Walking uphill is one of the simplest ways to increase your calorie burn without walking faster or longer. For every 1% increase in grade, a 150-pound person burns about 10 additional calories per mile, which works out to roughly a 12% increase per percentage point of incline. A 5% grade, like a moderately steep neighborhood hill, could add 50 extra calories per mile for that same person.

If you’re walking on a treadmill, bumping the incline to 3% or 4% transforms a leisurely walk into a genuinely challenging workout. Walking outdoors on hilly terrain has a similar effect, though the constant variation in grade makes exact calorie counts harder to pin down. The trade-off is that most people slow down on inclines, which partially offsets the per-mile increase. Still, a hilly hour of walking will burn noticeably more than a flat one.

Walking vs. Running the Same Distance

A common question is whether it matters if you walk or run the same route. Running does burn more calories for the same distance, primarily because your body bounces up and down much more during a run. That vertical oscillation takes energy. Running also generates a longer afterburn effect: your body continues consuming extra calories for several minutes after you stop, mainly to cool down and replenish energy stores. That post-exercise calorie burn after running is more than double what you see after walking.

There’s an interesting crossover point, though. At speeds around 5 mph (about 8 km/h), walking actually becomes less efficient than running. Your body has to fight its natural gait mechanics to walk that fast, so you end up burning more energy than if you just broke into a jog. Below that speed, walking is the more efficient choice. This is why racewalkers, despite moving slower than runners, can burn a surprising number of calories.

How to Increase Your Calorie Burn

If you want to get more out of your hour-long walk without running, you have several practical options. Walking faster is the most straightforward. Moving from a 3.0 mph pace to a 3.5 mph brisk walk bumps the intensity from 3.8 METs to 4.8 METs, a 26% increase that translates to roughly 50 to 80 extra calories over an hour depending on your weight.
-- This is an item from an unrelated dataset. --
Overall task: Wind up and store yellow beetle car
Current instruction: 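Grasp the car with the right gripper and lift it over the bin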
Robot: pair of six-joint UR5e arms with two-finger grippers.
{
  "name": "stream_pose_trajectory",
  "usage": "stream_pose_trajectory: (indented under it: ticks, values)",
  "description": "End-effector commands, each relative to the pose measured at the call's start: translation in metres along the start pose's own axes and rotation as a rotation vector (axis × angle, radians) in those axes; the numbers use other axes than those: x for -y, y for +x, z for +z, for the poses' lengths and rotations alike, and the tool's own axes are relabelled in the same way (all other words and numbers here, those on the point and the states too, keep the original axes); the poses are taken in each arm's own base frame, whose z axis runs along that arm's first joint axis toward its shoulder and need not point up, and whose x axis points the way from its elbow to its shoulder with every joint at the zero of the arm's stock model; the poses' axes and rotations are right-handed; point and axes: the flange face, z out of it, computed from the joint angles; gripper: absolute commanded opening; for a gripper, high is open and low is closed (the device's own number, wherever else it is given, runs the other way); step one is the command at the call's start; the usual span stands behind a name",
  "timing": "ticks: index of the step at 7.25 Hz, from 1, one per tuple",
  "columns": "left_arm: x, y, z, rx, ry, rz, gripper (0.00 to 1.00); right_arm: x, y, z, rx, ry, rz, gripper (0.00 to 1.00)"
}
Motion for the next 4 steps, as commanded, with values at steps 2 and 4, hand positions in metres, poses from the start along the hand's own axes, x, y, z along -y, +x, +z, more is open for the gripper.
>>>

Choosing a hilly route or setting a treadmill incline is another effective strategy, especially if you find it hard to sustain a faster pace. Walking with a weighted vest also increases the load your body has to move, boosting calorie expenditure in the same way that higher body weight does, but without the joint stress of running. If you try a weighted vest, start light (5 to 10% of your body weight) and increase gradually.

You can also extend your distance by adding 10 or 15 minutes to your walk. Since distance is a bigger driver of total calorie burn than intensity, simply walking longer is a reliable way to burn more. The CDC recommends at least 150 minutes of moderate-intensity activity per week, which is about 30 minutes a day, five days a week. If you’re already hitting that baseline, going beyond it offers additional health and metabolic benefits.

A Quick Estimate for Your Walk

For a rough personal estimate, multiply your weight in pounds by 0.57 for a slow walk (2 mph), 0.75 for a moderate walk (3 mph), or 1.05 for a brisk walk (4 mph). The result is an approximate hourly calorie burn. A 160-pound person at a moderate pace: 160 × 0.75 = 120 calories per half hour, or 240 per hour. These numbers won’t be exact because they can’t account for your muscle mass, fitness level, or terrain, but they’ll get you within a reasonable range without needing an app or heart rate monitor.